2024 ELECTIONS LIVE UPDATES: LATEST NEWS ON THE TRUMP-HARRIS PRESIDENTIAL RACE
The online Left frequently protests the “sane washing” of Trump, which is the latest version of their complaint about “normalizing” the once and perhaps future president of the United States.
Part of this is that Harris is emphasizing her conventionality as a selling point against the unorthodox Trump. The upside is she appeals to some voters who find the former president too chaotic. The downside is that she is judged by the standards of a conventional politician and Trump is mostly not.
But the biggest reason the “exam” is harder for Harris is that people know Trump better than her and she has tried to keep her convictions a mystery.
Trump has been involved in national politics for nearly a decade, if you don’t count previous flirtations with public office that date back at least to 1999. He served one term in the White House and has been the Republican presidential nominee for the last three elections.
Before that, Trump was a reality TV star and a New York City real estate tycoon. Trump publicized his business dealings with an interview schedule that rivals that of most politicians, made numerous cameo appearances on television shows and in movies, graced the covers of magazines, newspapers, and tabloids, grew a massive social media following, and has been a household name since the 1980s.
Love him or hate him, most voters have formed an opinion of Trump.
Harris is less familiar. Moreover, she does not want to be judged solely by her record as vice president or at all by her 2019 campaign platform when she unsuccessfully sought the Democratic presidential nomination. She wants to separate herself from President Joe Biden, but without identifying any clear areas of disagreement.
Voters don’t feel like they know Harris, which is probably better than simply continuing to hold the same negative views they expressed to pollsters for most of her vice presidency. She has not made it easy for them to familiarize themselves with her.
Much of this is by design. Harris replaced Biden at the top of the Democratic ticket after the primaries but before the party’s convention. She avoided a competitive process for obtaining the nomination. She then kept a light interview schedule and stuck to tightly scripted events until late in the truncated general election campaign.
The hope appeared to be that with limited scrutiny she could hold together or recreate the anti-Trump coalition Biden assembled in 2020 without alienating either its progressive or centrist wings. That coalition is meant to stretch all the way from hardcore socialists to former Republicans repulsed by Trump as well as Democrats on both sides of the Israeli-Palestinian divide.
But now this messy coalition needs to be preserved amid a war in Gaza, with much angrier progressives, in the absence of a pandemic but the presence of higher prices and an actual, unpopular Biden record, with Trump having somewhat higher favorability ratings and people remembering his term more fondly than they did in 2020. All this with a candidate from a deep-blue state who has never managed such a broad coalition before and isn’t particularly skilled at navigating one.

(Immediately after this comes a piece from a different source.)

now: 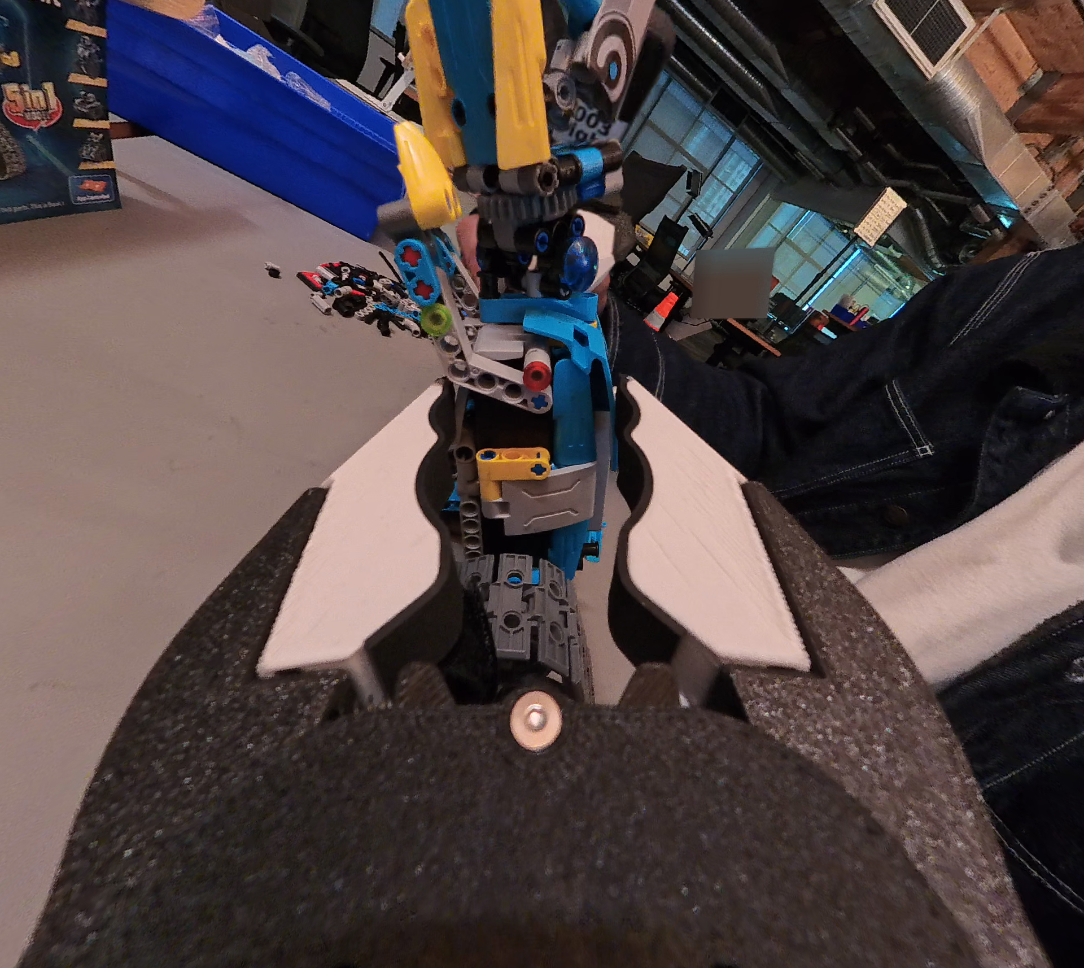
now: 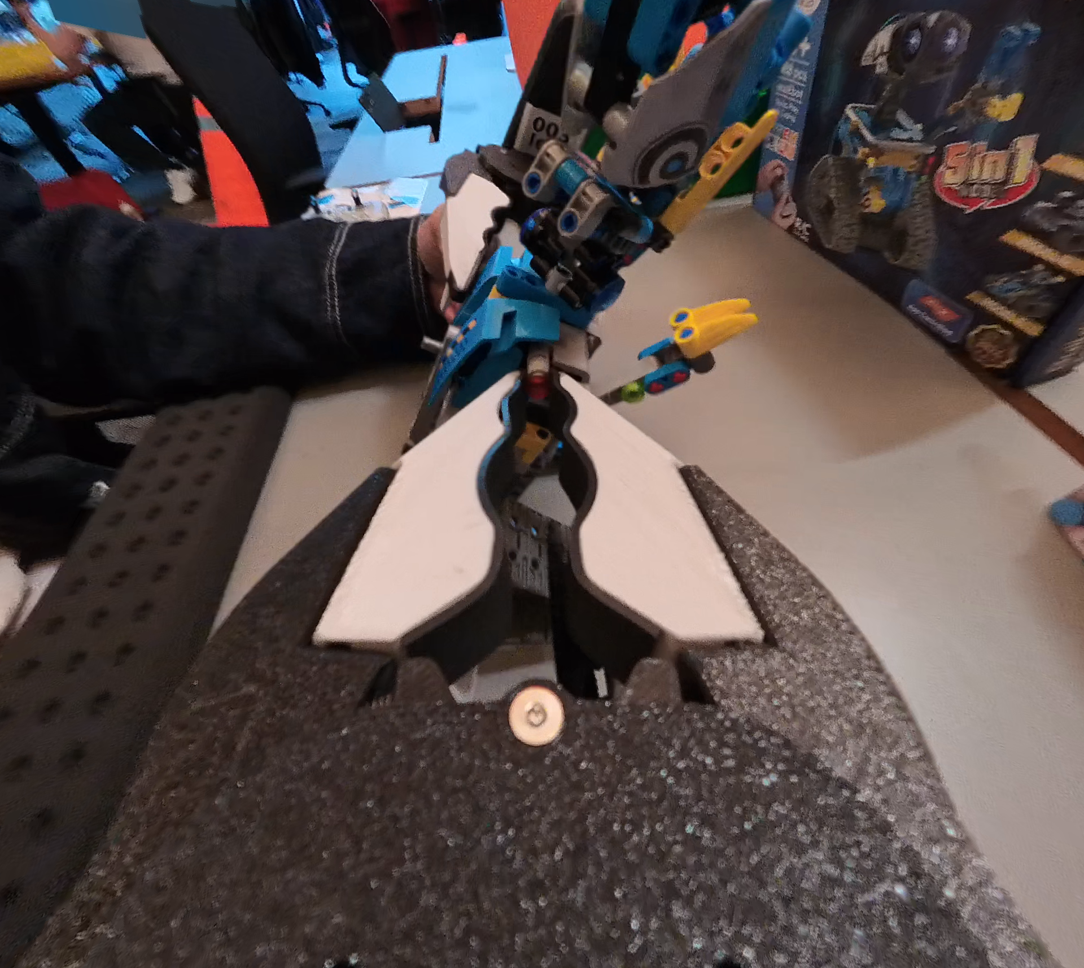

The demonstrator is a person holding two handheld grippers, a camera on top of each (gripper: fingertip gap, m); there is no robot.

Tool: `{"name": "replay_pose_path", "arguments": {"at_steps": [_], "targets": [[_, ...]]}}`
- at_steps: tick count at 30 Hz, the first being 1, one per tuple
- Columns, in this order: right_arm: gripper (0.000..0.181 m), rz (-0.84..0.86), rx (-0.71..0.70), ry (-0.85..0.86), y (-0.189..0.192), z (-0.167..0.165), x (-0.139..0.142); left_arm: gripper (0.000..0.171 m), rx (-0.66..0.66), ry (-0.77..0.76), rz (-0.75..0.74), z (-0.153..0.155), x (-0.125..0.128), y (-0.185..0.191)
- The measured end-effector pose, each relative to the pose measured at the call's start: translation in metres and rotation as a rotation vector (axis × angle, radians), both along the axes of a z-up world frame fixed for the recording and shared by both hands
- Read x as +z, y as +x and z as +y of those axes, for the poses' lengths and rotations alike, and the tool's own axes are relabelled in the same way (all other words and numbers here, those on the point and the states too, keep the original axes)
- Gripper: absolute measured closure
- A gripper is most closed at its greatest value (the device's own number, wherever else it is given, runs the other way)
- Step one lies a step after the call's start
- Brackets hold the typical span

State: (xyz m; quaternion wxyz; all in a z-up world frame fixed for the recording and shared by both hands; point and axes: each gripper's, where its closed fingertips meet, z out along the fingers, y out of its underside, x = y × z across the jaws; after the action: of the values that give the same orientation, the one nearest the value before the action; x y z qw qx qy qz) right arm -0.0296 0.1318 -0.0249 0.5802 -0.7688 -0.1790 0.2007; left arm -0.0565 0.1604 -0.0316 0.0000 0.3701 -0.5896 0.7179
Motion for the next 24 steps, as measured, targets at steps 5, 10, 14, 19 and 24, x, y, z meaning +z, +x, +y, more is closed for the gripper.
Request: {"name": "replay_pose_path", "arguments": {"at_steps": [5,10,14,19,24], "targets": [[0.177,0.079,-0.121,0.093,0.055,-0.043,0.028,0.119,0.101,-0.062,0.005,0.038,0.001,-0.003],[0.176,-0.071,-0.305,-0.063,0.103,-0.058,-0.008,0.118,0.102,-0.067,0.009,0.038,0.001,-0.001],[0.176,-0.337,-0.538,-0.461,0.168,-0.107,-0.086,0.117,0.123,-0.094,0.037,0.040,0.001,0.004],[0.176,-0.355,-0.637,-0.661,0.192,-0.157,-0.108,0.117,0.121,-0.094,0.049,0.037,0.001,0.007],[0.157,-0.384,-0.695,-0.720,0.204,-0.173,-0.115,0.117,0.127,-0.045,0.037,0.025,0.000,0.012]]}}
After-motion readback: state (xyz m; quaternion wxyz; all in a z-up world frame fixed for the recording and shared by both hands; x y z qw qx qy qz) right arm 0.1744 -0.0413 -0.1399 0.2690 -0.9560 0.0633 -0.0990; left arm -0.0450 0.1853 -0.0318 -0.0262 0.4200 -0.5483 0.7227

This has left Harris ill-equipped to answer basic questions. She left the most difficult media appearances, such as her one interview with Fox News, to the end of the campaign. At the same time she is reluctant to shed light on her own platform or overarching political philosophy, her team remains hopeful it can unearth new bombshells that will alter entrenched opinions about Trump at the last minute.
Biden used to exhort Democrats to compare him to the alternative, not the Almighty. But he has been in Washington for 52 years and was a two-term vice president before winning the top job.
Harris has given voters limited opportunities to get to know her ahead of the election and gets graded more harshly than Trump, who has practically lived in the public’s televisions and smartphones for the past nine years.
But the problem is less a challenging exam than, as Jay Cost puts it, she wants a pass-fail option to the presidency.